DATASET CONTENT:
==*==

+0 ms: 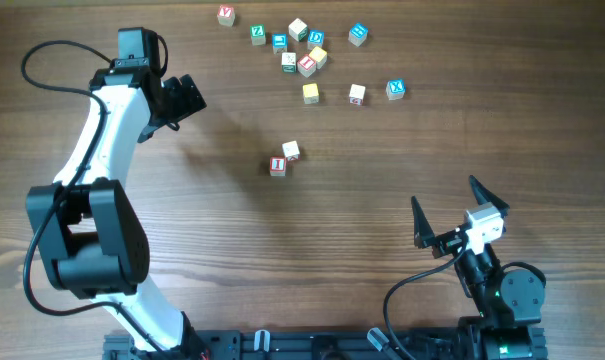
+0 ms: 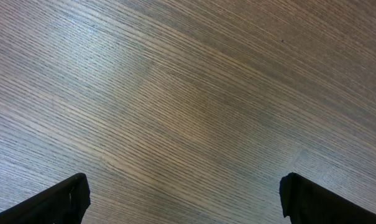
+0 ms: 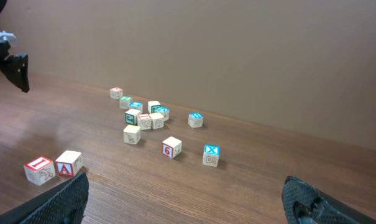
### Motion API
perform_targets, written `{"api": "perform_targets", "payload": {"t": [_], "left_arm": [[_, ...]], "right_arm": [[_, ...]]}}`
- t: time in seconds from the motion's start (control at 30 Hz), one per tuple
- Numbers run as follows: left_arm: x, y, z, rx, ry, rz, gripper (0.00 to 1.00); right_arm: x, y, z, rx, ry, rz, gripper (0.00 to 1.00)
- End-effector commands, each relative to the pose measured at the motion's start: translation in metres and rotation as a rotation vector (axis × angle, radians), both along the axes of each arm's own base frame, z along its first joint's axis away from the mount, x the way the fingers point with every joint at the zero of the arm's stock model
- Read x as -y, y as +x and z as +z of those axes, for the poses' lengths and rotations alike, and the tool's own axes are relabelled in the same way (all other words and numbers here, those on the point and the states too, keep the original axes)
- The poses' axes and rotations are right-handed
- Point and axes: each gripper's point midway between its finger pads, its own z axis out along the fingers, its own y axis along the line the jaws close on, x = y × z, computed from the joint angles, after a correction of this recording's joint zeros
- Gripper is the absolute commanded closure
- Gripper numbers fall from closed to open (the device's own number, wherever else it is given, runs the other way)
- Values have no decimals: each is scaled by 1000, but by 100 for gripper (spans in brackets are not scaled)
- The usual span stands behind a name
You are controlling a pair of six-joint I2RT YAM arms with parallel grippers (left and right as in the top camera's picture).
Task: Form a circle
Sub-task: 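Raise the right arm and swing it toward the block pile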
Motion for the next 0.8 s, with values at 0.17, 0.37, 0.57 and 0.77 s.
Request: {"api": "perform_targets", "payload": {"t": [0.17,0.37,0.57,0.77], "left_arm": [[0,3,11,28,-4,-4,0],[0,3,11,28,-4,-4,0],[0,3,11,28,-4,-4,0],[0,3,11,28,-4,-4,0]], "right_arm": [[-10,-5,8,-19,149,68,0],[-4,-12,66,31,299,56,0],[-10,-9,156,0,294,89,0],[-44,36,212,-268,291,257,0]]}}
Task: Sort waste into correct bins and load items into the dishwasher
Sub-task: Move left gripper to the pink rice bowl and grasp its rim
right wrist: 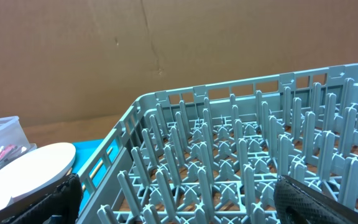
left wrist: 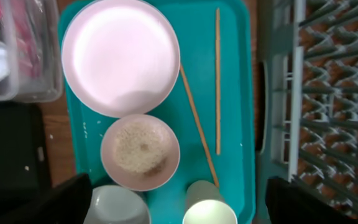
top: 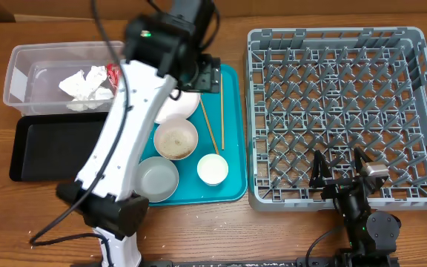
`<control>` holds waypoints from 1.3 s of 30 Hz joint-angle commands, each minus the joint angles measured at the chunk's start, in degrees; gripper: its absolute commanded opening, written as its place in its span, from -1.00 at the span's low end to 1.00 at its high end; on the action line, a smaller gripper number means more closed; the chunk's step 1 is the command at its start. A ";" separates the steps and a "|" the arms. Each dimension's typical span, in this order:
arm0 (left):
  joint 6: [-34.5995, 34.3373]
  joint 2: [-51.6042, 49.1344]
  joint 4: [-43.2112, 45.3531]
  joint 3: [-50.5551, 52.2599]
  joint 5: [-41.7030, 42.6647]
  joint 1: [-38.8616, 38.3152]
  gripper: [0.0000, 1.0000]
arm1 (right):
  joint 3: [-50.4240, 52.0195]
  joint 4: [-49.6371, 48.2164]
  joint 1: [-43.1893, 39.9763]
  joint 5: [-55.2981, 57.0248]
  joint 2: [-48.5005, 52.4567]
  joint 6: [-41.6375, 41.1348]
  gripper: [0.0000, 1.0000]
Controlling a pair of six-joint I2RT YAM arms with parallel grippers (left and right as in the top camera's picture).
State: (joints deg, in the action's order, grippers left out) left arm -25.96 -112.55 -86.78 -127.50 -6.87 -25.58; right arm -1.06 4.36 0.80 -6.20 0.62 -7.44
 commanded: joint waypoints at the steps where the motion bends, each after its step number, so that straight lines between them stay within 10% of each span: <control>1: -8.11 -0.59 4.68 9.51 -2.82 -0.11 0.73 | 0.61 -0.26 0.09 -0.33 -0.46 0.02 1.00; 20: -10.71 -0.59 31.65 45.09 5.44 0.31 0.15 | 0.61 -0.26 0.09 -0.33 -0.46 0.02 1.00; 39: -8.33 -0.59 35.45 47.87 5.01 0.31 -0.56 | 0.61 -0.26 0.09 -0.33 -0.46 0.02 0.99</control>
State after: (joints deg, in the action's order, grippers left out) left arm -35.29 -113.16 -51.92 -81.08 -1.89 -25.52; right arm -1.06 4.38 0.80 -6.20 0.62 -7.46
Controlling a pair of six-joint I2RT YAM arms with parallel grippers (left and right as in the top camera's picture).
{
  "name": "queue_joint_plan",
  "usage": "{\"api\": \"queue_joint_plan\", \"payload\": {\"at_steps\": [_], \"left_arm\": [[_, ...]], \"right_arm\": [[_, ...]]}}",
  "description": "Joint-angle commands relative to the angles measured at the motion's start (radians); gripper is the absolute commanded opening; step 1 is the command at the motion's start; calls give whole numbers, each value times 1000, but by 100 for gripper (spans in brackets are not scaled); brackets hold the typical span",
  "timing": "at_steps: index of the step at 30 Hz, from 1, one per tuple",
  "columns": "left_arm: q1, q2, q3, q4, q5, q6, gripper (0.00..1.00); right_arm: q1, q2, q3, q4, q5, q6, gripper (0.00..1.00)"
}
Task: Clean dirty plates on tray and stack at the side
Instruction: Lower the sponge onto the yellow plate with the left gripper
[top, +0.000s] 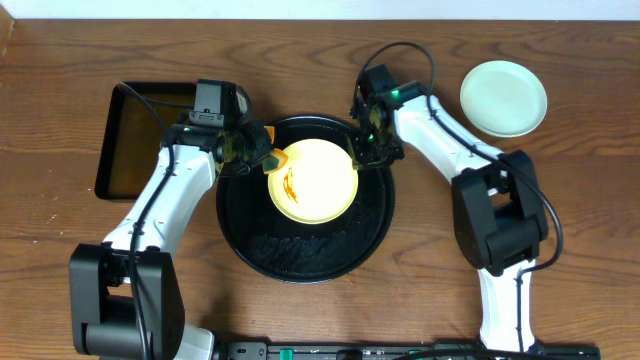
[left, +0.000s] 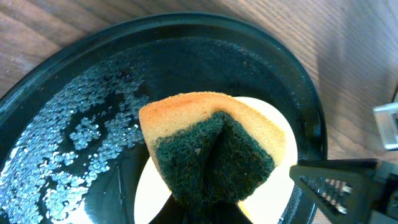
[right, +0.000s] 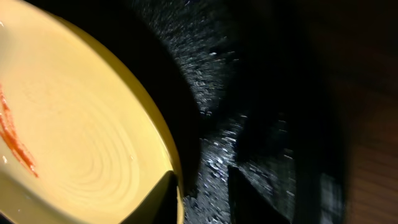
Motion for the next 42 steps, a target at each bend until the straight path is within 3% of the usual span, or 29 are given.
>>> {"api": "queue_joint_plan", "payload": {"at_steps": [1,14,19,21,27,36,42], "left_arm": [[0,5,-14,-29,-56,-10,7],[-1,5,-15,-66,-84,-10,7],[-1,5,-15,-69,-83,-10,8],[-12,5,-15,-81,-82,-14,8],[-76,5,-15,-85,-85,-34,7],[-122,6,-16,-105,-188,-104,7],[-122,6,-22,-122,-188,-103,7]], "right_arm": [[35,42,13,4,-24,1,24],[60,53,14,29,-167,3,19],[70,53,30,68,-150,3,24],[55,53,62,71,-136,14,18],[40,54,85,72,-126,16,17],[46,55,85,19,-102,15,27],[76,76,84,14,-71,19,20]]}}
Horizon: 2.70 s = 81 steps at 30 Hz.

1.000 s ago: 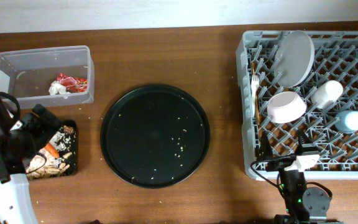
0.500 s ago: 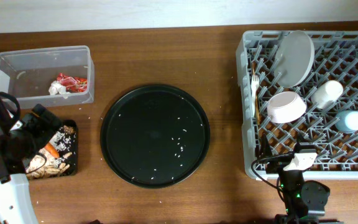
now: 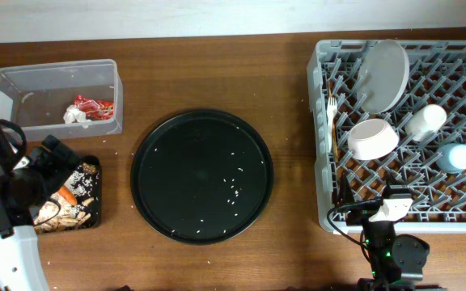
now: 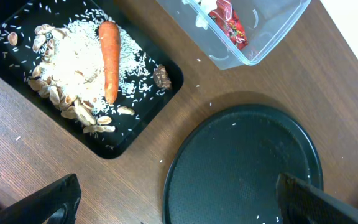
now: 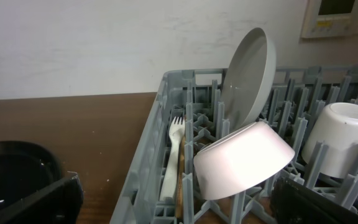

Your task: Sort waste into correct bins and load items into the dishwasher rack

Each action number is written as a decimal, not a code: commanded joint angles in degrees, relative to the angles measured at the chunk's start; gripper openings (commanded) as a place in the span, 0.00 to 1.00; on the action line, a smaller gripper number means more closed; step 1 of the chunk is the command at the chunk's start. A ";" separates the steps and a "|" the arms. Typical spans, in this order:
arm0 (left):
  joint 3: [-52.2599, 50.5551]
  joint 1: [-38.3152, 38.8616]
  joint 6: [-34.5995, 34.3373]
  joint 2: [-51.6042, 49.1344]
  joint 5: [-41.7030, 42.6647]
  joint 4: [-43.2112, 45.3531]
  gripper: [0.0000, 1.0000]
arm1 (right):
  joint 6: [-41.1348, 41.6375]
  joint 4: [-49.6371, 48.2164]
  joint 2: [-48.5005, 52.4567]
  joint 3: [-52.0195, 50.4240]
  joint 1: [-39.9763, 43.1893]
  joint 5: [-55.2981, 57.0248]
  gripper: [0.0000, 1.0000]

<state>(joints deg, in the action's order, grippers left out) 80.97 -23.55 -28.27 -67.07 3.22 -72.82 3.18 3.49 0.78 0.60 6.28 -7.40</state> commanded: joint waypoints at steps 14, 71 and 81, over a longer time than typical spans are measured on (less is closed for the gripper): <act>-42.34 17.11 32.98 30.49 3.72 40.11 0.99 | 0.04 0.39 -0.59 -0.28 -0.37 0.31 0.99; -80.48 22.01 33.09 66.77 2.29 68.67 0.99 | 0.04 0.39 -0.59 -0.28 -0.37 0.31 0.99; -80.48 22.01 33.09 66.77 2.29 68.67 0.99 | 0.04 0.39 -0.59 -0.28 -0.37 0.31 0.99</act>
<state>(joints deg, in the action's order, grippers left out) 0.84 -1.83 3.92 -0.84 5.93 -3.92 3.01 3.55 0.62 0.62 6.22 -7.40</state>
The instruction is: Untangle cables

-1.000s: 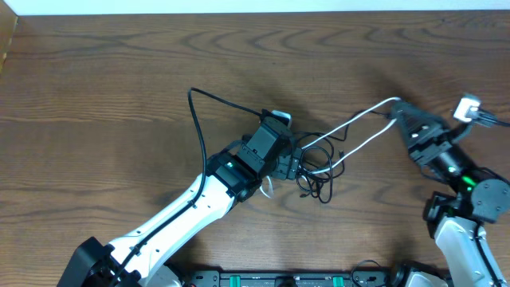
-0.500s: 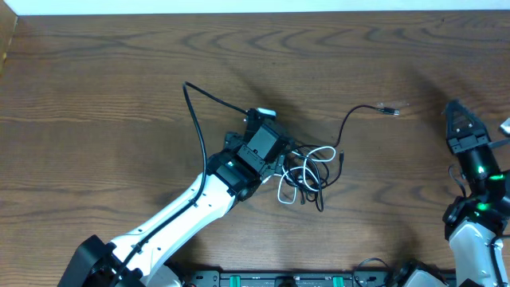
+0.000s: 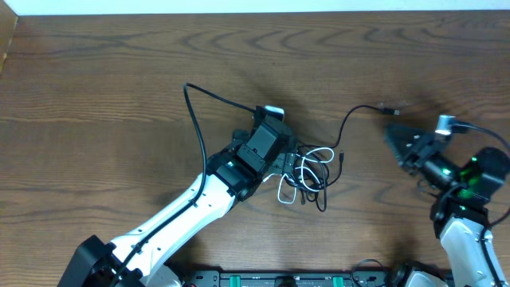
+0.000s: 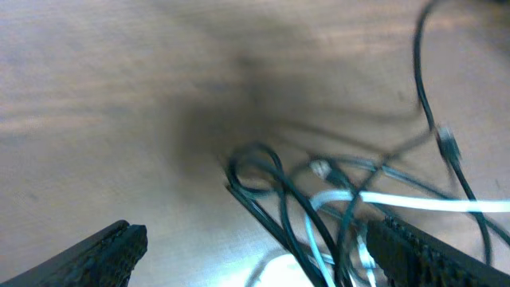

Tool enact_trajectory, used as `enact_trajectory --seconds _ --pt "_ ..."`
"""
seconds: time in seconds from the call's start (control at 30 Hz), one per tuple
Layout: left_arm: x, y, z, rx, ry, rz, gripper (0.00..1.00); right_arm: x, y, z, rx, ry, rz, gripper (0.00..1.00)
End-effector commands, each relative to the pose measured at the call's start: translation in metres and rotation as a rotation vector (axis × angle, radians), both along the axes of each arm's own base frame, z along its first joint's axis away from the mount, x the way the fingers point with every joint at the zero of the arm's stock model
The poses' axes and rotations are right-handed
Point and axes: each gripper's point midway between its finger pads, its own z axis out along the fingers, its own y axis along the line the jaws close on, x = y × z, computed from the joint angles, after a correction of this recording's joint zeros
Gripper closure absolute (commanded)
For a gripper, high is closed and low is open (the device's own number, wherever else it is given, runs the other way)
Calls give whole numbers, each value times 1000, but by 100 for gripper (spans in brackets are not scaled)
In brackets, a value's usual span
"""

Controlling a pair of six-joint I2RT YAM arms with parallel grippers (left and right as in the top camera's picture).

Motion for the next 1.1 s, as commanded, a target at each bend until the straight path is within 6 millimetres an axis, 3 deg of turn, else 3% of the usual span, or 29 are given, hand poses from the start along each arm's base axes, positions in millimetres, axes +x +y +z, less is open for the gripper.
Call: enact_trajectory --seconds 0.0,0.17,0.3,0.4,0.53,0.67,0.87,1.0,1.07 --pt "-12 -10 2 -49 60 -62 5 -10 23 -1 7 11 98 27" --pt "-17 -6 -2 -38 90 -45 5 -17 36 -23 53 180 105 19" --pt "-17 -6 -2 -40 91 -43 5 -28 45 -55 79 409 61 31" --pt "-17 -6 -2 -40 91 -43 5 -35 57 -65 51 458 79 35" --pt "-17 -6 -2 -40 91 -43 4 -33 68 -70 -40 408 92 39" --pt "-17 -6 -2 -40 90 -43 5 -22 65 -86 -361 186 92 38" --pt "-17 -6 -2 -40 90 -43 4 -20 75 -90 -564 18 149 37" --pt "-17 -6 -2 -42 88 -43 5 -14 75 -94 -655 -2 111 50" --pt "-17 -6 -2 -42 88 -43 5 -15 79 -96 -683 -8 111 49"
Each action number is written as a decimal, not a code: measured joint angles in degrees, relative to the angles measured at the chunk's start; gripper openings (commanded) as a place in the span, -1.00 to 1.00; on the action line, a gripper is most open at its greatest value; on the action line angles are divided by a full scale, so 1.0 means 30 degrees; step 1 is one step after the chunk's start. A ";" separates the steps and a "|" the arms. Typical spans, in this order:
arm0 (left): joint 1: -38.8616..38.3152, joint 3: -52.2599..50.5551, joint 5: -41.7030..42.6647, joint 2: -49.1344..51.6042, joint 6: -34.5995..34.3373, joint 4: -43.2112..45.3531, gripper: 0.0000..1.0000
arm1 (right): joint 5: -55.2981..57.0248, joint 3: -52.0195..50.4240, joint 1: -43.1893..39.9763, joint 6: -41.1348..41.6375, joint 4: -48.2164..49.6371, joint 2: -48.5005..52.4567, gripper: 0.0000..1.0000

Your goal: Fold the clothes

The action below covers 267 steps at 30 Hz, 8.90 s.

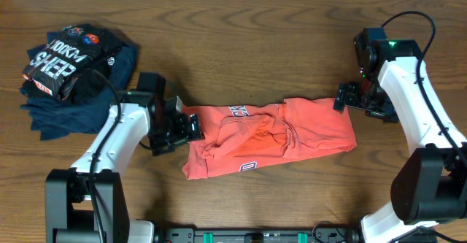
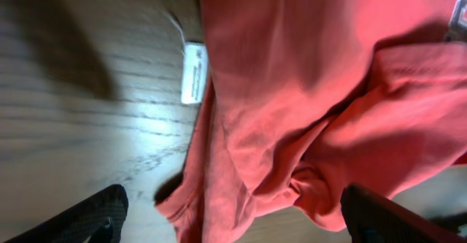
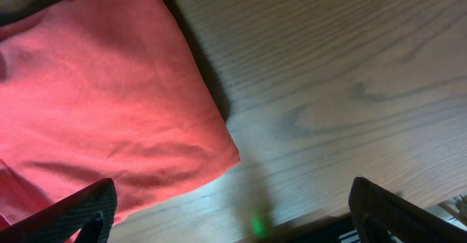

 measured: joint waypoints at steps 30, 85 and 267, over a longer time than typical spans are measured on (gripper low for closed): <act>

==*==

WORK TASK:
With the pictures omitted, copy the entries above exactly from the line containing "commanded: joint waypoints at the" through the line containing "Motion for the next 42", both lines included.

TASK ANSWER:
 commanded: joint waypoints at the steps where the motion bends, each after its step number, so that straight lines between them stay within 10% of each span: <control>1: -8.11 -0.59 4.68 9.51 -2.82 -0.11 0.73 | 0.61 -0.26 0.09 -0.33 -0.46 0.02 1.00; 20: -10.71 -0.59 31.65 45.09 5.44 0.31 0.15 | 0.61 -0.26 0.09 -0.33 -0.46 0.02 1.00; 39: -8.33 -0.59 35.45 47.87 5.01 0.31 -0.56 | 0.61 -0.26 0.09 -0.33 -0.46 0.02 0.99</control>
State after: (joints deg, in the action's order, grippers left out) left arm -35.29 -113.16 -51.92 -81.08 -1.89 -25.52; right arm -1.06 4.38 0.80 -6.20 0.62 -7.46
Controlling a pair of six-joint I2RT YAM arms with parallel grippers (left and right as in the top camera's picture).
{
  "name": "queue_joint_plan",
  "usage": "{\"api\": \"queue_joint_plan\", \"payload\": {\"at_steps\": [_], \"left_arm\": [[_, ...]], \"right_arm\": [[_, ...]]}}",
  "description": "Joint-angle commands relative to the angles measured at the motion's start (radians); gripper is the absolute commanded opening; step 1 is the command at the motion's start; calls give whole numbers, each value times 1000, but by 100 for gripper (spans in brackets are not scaled); brackets hold the typical span",
  "timing": "at_steps: index of the step at 30 Hz, from 1, one per tuple",
  "columns": "left_arm: q1, q2, q3, q4, q5, q6, gripper (0.00..1.00); right_arm: q1, q2, q3, q4, q5, q6, gripper (0.00..1.00)"
}
Task: Clean dirty plates on tray and stack at the side
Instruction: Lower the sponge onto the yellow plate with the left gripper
[top, +0.000s] 
[left, +0.000s] 
[right, +0.000s] 
Motion for the next 42 steps, a target at each bend until the straight path is within 3% of the usual span, or 29 are given.

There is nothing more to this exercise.